> **Task to complete**
Look through the entries below. Report each line that has the word "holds" in it.

> **Stored dataset items**
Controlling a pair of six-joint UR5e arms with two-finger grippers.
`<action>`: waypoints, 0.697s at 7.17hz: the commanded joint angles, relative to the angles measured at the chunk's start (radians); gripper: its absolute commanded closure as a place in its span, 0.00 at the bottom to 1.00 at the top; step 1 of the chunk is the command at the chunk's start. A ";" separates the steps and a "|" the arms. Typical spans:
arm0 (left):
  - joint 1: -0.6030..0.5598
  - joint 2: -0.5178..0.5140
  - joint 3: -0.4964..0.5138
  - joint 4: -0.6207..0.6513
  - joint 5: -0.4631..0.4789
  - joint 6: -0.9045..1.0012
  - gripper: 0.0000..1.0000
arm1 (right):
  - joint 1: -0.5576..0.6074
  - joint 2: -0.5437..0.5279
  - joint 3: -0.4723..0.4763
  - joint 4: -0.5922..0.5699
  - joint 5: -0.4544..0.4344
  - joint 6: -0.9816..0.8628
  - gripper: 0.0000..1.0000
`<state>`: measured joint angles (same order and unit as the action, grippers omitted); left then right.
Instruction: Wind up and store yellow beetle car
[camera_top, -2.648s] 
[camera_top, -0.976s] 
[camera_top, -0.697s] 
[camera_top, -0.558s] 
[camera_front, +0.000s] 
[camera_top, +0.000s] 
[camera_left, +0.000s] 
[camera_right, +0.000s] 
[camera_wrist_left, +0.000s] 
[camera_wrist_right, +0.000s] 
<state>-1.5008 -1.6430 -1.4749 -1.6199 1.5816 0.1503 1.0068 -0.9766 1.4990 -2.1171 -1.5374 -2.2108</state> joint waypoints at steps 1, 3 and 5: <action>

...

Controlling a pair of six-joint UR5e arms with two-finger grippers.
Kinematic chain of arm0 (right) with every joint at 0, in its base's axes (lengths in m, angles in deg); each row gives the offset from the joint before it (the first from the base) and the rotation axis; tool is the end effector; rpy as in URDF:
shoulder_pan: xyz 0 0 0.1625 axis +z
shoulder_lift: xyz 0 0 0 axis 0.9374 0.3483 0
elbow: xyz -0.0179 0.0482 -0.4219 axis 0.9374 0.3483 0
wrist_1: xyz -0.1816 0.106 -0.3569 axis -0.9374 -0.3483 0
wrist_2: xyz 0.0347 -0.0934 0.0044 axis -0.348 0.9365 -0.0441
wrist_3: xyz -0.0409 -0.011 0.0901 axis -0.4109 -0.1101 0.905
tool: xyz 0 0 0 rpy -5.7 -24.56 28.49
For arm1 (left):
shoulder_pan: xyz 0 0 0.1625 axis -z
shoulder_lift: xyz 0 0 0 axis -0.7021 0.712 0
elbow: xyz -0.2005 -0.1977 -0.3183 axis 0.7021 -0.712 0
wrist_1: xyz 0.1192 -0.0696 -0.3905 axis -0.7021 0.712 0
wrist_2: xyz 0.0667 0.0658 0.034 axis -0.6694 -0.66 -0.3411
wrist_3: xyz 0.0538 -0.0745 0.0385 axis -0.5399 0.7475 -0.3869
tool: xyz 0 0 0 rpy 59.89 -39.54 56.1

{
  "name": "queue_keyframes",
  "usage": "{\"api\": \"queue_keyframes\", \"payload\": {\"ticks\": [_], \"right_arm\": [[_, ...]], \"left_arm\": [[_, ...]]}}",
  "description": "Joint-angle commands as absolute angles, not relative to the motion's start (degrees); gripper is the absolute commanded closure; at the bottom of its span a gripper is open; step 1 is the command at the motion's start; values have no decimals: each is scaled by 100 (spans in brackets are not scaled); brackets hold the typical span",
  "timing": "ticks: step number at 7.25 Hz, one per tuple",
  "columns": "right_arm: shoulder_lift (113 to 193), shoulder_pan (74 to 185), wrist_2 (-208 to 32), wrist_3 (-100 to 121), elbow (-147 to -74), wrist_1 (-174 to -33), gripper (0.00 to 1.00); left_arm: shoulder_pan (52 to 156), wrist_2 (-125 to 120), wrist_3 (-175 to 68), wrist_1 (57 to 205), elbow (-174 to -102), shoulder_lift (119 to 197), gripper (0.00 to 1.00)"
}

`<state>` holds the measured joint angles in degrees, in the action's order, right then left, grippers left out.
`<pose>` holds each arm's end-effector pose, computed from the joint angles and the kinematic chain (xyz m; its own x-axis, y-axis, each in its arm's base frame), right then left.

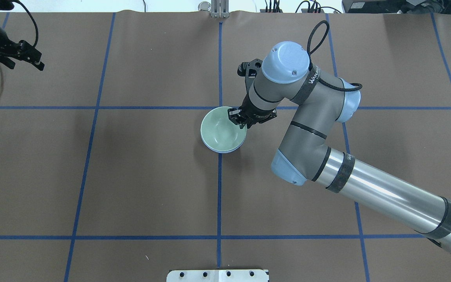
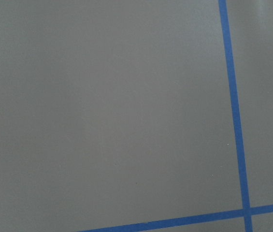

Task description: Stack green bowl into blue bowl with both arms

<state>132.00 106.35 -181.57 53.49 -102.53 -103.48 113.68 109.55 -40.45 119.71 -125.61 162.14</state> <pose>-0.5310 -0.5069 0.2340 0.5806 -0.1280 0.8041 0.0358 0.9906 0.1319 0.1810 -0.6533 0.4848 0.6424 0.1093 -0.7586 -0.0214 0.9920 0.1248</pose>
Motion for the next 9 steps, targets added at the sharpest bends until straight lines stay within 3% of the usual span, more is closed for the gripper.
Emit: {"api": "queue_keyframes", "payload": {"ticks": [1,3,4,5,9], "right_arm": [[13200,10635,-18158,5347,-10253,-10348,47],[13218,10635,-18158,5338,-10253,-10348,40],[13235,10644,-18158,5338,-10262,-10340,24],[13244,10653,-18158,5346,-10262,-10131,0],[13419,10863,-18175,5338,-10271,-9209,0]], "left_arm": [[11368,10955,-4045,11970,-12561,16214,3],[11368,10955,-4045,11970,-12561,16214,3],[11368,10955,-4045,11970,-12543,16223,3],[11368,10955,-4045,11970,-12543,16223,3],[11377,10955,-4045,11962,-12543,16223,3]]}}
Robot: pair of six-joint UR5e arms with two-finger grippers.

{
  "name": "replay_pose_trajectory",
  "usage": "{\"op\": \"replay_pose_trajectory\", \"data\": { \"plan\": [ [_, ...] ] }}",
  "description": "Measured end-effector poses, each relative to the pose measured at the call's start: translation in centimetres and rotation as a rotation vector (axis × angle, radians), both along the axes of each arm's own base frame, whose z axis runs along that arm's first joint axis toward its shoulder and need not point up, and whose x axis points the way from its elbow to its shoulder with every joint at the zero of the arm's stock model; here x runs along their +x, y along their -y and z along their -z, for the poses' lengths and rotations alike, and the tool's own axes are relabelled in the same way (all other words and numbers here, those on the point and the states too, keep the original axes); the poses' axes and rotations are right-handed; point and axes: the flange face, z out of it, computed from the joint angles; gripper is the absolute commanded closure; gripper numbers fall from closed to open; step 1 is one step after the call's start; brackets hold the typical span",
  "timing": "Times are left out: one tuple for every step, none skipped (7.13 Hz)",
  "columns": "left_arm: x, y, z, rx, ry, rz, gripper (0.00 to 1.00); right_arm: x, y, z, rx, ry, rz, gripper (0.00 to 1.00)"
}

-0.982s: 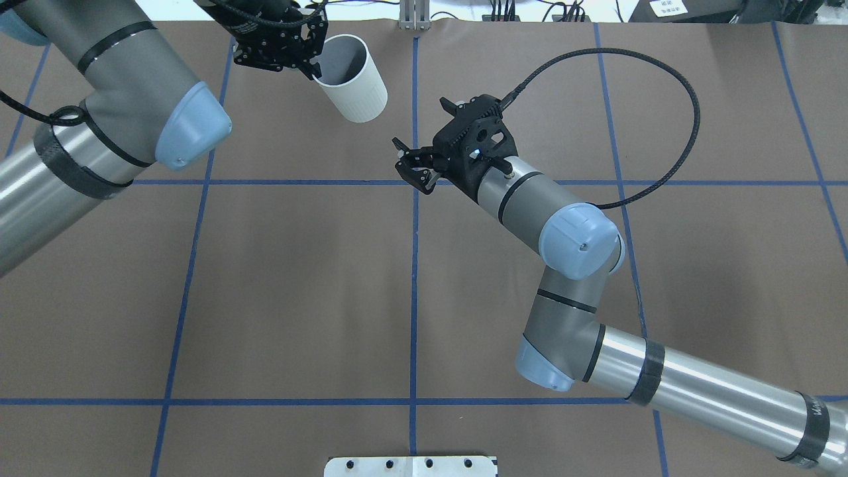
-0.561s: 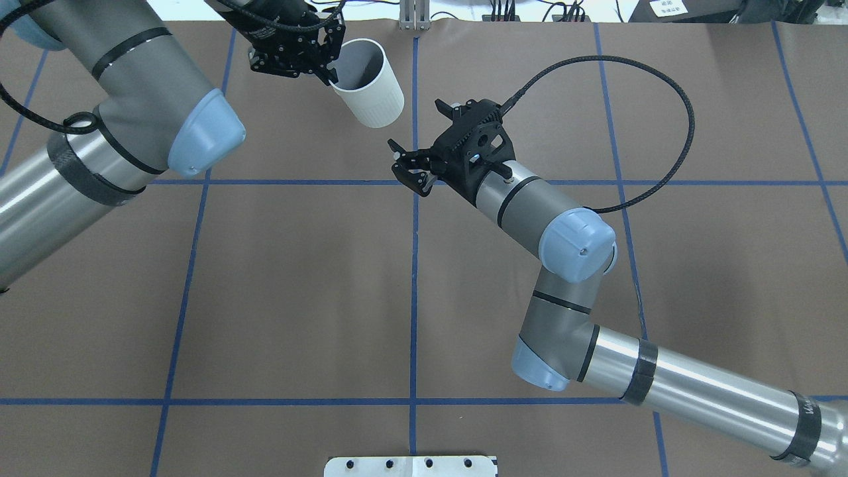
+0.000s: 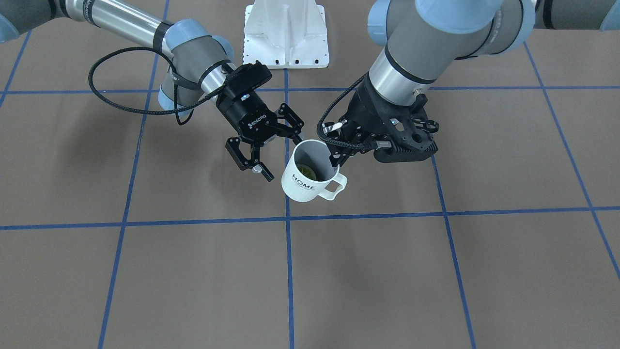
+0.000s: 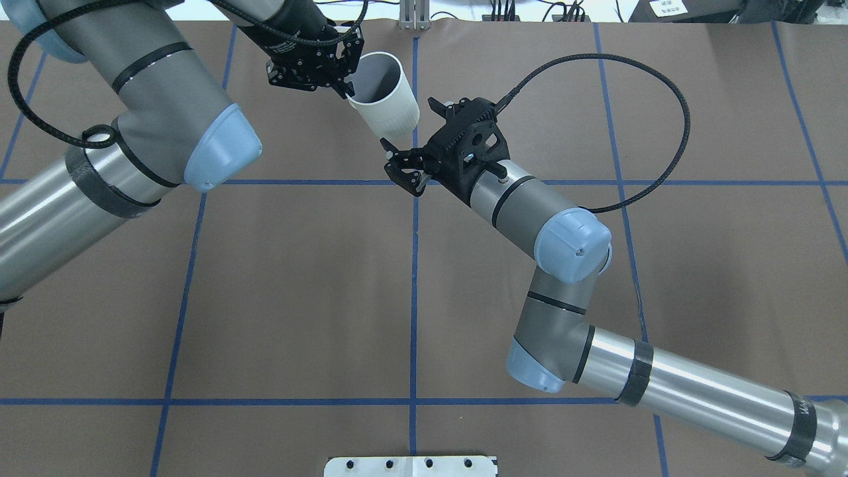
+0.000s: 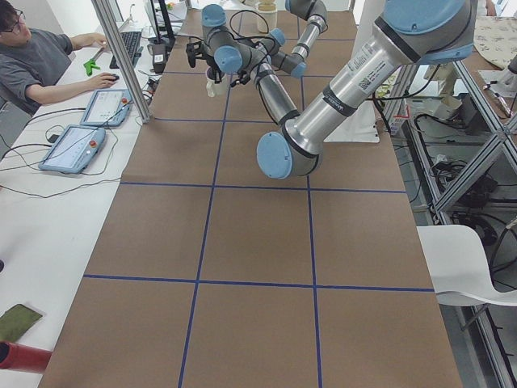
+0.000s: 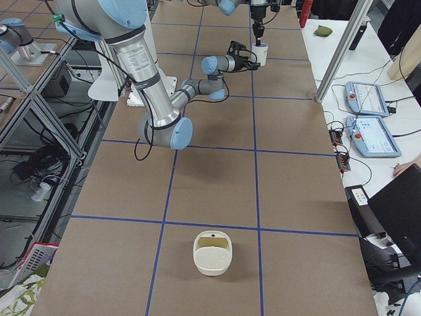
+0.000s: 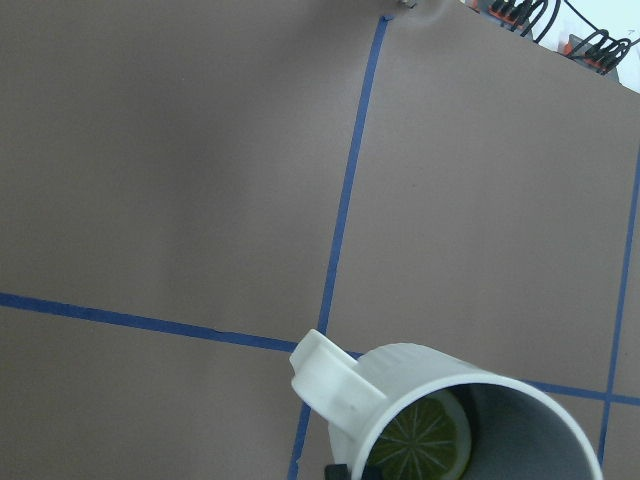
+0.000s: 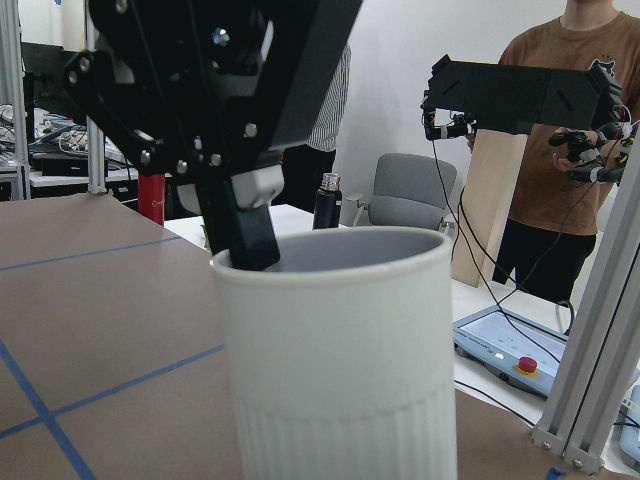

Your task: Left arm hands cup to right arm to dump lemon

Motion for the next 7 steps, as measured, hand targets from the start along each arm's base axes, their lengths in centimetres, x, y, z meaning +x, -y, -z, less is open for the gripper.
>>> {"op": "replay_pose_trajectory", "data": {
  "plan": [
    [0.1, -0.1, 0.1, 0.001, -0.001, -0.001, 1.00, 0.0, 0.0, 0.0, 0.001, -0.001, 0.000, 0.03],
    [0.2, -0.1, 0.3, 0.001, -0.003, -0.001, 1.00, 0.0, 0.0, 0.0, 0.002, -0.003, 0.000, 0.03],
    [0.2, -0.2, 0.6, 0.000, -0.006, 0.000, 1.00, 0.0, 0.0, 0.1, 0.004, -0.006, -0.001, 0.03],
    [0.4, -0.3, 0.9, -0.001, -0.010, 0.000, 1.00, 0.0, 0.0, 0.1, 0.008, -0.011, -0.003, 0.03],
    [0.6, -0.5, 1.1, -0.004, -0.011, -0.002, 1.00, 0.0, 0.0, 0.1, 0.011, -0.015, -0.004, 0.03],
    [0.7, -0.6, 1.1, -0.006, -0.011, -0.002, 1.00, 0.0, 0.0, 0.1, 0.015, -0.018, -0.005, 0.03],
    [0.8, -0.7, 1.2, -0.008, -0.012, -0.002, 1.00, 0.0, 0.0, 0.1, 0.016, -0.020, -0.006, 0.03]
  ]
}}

> **Solution for this exercise**
`<state>` holds the measured joint angles in degrees, in the action's order, right then left, grippers left out.
`<pose>` holds each arm's end-effector pose, computed from the joint angles and the kinematic chain (xyz m; its own x-axis, y-axis, each in its arm's base frame), right then left.

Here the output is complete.